Personal information
- Born: August 30, 1950 Michigan, U.S.
- Died: December 13, 2017 (aged 67)

Career information
- College: Michigan

Career history
- Hamilton Tiger-Cats (1973–1975);

Awards and highlights
- First-team All-Big Ten (1972);

= Fred Grambau =

American gridiron football player (1950–2017)

Frederick E. Grambau (August 30, 1950 – December 13, 2017) was an American football defensive end. He played college football for the University of Michigan from 1969 to 1972 and professionally for the Hamilton Tiger-Cats from 1973 to 1975.

==Michigan==
A native of Ossineke, Michigan, Grambau attended Alpena High School. He later played college football as a defensive tackle at the University of Michigan from 1969 to 1972. He missed the 1970 season with a knee injury, but returned to the Wolverines in 1971.
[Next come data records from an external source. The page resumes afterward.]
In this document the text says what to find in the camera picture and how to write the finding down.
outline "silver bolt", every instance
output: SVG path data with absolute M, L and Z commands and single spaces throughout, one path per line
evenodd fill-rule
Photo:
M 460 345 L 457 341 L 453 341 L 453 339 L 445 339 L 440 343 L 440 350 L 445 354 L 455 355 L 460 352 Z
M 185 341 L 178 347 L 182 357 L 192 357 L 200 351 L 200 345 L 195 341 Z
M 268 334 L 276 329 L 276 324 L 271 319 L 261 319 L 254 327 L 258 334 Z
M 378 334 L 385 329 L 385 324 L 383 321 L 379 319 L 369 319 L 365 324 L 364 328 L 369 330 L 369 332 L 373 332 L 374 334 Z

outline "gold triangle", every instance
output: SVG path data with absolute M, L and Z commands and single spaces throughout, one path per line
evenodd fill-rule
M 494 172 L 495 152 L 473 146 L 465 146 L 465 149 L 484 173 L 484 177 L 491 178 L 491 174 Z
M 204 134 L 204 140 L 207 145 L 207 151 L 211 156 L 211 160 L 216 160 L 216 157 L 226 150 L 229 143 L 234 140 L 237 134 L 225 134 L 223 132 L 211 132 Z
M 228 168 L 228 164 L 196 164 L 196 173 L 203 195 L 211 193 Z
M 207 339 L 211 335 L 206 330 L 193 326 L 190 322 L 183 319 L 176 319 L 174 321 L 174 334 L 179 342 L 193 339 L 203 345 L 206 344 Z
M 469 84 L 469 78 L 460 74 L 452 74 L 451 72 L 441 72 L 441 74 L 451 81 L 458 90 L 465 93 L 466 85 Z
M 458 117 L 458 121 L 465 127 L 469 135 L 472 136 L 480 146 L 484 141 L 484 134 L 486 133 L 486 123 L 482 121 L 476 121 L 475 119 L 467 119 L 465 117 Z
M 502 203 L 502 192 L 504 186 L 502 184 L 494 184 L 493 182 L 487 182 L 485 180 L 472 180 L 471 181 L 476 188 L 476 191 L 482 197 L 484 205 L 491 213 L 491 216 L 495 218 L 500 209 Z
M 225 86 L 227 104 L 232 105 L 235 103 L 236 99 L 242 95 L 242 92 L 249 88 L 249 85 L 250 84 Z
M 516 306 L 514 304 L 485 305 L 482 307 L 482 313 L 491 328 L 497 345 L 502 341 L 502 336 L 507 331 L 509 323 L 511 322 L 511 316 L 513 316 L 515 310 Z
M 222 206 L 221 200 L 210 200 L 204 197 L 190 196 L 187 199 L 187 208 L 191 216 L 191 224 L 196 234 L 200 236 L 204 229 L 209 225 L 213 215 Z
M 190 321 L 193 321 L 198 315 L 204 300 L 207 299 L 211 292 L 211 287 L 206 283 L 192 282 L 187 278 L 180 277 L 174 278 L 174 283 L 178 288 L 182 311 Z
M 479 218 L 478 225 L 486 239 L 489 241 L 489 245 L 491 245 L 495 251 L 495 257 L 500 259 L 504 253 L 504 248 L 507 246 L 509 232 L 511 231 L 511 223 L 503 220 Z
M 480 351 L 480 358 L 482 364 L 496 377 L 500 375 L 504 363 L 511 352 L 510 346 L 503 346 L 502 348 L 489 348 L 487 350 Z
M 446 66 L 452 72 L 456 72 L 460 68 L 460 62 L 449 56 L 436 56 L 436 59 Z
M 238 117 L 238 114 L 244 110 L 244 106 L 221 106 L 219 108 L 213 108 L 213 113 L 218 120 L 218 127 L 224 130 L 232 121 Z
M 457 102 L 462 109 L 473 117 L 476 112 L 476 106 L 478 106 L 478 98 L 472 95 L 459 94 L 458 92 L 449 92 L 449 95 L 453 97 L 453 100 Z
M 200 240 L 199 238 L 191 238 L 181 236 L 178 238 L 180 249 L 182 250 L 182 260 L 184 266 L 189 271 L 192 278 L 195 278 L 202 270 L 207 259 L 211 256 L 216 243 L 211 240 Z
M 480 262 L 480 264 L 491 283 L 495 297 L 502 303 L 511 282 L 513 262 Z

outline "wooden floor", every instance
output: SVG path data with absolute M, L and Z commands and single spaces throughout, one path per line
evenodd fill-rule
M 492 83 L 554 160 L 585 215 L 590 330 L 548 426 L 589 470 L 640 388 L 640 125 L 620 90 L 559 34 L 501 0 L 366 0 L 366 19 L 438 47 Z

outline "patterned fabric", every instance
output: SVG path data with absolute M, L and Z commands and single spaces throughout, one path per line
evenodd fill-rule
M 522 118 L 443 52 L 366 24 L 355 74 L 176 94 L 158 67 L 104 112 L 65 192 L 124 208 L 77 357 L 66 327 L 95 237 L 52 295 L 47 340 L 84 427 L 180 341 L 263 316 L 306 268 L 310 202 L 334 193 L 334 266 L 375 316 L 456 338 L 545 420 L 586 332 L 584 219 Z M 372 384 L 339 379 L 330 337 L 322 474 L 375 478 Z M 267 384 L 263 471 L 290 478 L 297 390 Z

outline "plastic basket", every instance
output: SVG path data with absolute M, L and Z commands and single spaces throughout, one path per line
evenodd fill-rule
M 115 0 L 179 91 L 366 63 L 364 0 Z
As a senior, Grambau started all 11 games at the defensive left tackle position for the 1972 Michigan Wolverines football team that compiled a 10-1 record, allowed opponents to score only 57 points (5.2 points per game), and finished the season ranked No. 6 in both the AP and UPI polls. He was selected as a first-team All-Big Ten Conference player in 1972. He was also selected as a starter on defense for the East team in the 1972 East–West Shrine Game in San Francisco.

==Professional football==
Grambau was drafted by the Kansas City Chiefs in the fifth round (120th overall pick) of the 1973 NFL draft. He played professional football for the Hamilton Tiger-Cats in the Canadian Football League (CFL) from 1973 to 1974. He was selected as an All-CFL defensive player in 1974. In July 1975, he was placed on the injury reserve list with knee problems. He signed a contract to play for the Montreal Alouettes in March 1976.

==Death==
Grambau died in 2017.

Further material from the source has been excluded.